The free fall from atop the NFL down to league purgatory, where Indianapolis began 2025, has been steep. There have been several contributing factors. Injuries on both sides of the ball, particularly to quarterback Daniel Jones, forced a 44-year-old Philip Rivers out of retirement.
Now many, inducing myself, criticized the decision to throw a five-year retiree onto an NFL field completely cold. The Colts could’ve called it a season, packed it in and turned the page to 2026.
Instead, Rivers has Indianapolis fighting down to the last snap. Even this Sunday—in a 23-17 loss to the Jacksonville Jaguars with nothing left to play for but pride—the Colts never looked like a team that’s given up.
It’s a testament to how head coach Shane Steichen has coached not just this recent stretch of games, but the entire season.
When Jones was healthy, the Colts offense was on a historic pace. High scoring numbers week in and week out. Jonathan Taylor was averaging well over 100 rushing yards a game. Efficiency was superb. The overwhelming number of receiving weapons left defenses in a position to pick their poison as the Colts were poised to take the helm as the team to beat in the AFC.

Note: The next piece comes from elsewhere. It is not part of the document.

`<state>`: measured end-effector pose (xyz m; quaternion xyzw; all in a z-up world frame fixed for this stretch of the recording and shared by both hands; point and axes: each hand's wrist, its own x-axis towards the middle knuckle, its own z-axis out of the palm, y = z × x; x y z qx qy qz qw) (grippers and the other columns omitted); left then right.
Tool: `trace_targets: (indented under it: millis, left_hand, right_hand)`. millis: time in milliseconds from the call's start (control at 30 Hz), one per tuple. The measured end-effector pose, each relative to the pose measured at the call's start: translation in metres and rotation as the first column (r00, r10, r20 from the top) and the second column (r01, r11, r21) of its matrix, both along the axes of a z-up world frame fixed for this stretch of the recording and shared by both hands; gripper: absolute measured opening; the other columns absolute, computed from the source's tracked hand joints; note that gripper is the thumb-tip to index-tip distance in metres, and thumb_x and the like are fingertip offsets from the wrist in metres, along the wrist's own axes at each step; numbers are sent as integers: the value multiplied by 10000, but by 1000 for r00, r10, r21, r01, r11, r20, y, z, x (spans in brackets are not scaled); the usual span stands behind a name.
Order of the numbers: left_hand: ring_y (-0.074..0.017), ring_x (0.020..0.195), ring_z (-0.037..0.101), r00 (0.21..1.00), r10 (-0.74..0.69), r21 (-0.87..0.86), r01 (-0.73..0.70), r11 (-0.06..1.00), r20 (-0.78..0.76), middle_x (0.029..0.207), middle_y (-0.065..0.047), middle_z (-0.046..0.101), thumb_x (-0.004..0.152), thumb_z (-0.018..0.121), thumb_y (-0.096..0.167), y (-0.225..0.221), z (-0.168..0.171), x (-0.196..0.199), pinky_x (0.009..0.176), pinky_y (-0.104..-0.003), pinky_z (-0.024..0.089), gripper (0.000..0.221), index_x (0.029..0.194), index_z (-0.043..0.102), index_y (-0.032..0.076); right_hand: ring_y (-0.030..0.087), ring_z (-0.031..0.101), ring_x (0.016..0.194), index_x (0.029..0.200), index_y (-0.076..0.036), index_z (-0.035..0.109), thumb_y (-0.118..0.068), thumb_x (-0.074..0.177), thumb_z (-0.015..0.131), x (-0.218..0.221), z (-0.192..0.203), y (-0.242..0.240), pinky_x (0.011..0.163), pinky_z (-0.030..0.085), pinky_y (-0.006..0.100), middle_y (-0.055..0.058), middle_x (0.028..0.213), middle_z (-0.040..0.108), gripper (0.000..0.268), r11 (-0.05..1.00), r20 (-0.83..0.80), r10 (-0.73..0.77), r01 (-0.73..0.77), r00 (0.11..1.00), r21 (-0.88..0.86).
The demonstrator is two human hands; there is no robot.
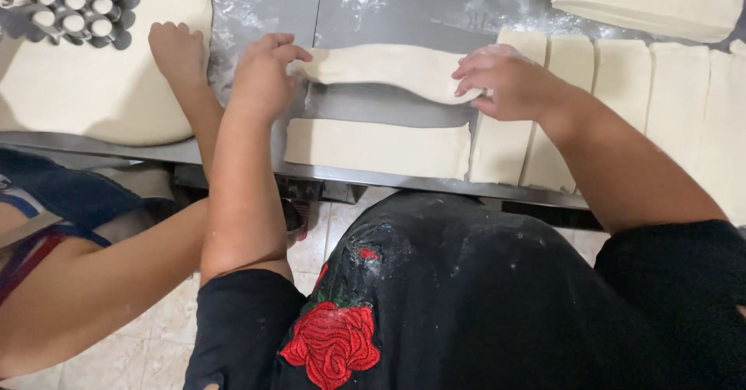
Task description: Stretching, rolling, cutting, and folding dough on a stainless steel table in a bakery.
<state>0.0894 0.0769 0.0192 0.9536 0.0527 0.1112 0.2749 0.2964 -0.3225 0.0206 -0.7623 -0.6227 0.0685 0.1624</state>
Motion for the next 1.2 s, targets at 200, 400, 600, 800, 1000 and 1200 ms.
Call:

But after losing Jones to a torn Achilles, the Colts offense took a big hit. Both the run and pass games became extremely limited without the threat of his legs. That didn’t stop Steichen from dialing up a clever gameplan for Indy’s trip to Seattle.
A run-first offensive attack (Taylor had a season-high 25 carries) paired with quick passes at or near the line of scrimmage to aid the rusty Rivers. A focus on clock control and stingy defense. Combined together, Steichen’s genius got Indianapolis into a position to send the game to overtime as Rivers had the ball late with a chance to set up a game-tying field goal.
While the plan was ultimately unsuccessful, the performance was well above what anyone expected from a Colts team rocking with a grandfather under center.
The same can be said for the next week. A more comfortable and confident Rivers was given more freedom to push the ball down the field. Had a severely understaffed defense been at full strength, perhaps Rivers and the Colts could’ve given the red-hot 49ers a run for their money on national television. Instead, San Francisco quarterback Brock Purdy diced up a secondary missing its top two cornerbacks, posting 295 yards and five touchdowns in a 48-27 win for the visitors.
During the latest defeat Sunday afternoon, Steichen combined the two plans. The offense was more balanced—31 pass plays to 22 run plays. The Colts were less aggressive defensively, but got some big turnovers in important situations in their own territory. Again, like Seattle, Indianapolis had a chance to win the game late, just couldn’t get down the field in time.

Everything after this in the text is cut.